8. Your Rights (GDPR Rights)

Under the GDPR, you have the following rights regarding your personal data:

  1. Right to Access (Art. 15 GDPR): You can request confirmation as to whether your personal data is being processed, and access to that data.
  2. Right to Rectification (Art. 16 GDPR): You can request the correction of inaccurate or incomplete data concerning you.
  3. Right to Erasure (‘Right to be Forgotten’) (Art. 17 GDPR): You can request the erasure of your personal data, unless we are obliged to keep it for administrative, legal, or security purposes.
  4. Right to Restriction of Processing (Art. 18 GDPR): You can request the restriction of processing your data under certain conditions.
  5. Right to Data Portability (Art. 20 GDPR): You can receive the personal data you have provided to us in a structured, commonly used, and machine-readable format.

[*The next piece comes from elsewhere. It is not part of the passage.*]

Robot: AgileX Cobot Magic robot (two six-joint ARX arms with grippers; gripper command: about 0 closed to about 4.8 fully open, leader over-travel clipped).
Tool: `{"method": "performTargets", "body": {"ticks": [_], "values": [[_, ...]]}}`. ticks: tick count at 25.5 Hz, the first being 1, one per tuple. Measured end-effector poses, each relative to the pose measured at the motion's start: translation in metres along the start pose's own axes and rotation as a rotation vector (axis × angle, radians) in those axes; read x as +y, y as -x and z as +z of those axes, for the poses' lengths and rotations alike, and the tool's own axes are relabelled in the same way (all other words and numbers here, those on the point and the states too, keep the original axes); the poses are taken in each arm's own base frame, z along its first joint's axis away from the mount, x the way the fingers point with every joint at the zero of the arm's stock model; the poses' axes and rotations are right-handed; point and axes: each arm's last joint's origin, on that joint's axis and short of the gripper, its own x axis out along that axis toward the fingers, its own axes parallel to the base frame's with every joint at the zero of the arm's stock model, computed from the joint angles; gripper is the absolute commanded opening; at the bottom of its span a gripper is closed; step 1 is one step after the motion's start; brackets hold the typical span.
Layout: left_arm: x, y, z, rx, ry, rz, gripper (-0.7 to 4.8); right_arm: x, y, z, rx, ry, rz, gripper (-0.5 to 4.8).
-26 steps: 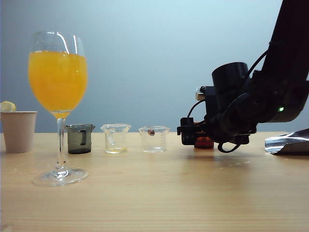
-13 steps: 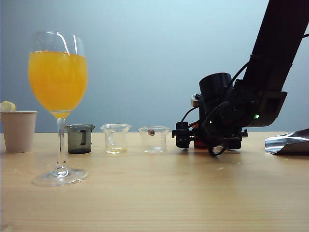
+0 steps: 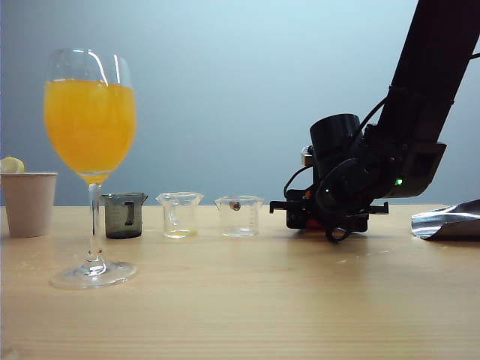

  6. Right to Object (Art. 21 GDPR): You can object to the future processing of your data, particularly for direct marketing purposes.
  7. Right to Withdraw Consent (Art. 7 para. 3 GDPR): You have the right to withdraw your consent at any time, without affecting the lawfulness of processing based on consent before its withdrawal.
  8. Right to Lodge a Complaint (Art. 77 GDPR): You have the right to lodge a complaint with a supervisory authority, particularly in the Member State of your habitual residence, place of work, or the place of the alleged infringement.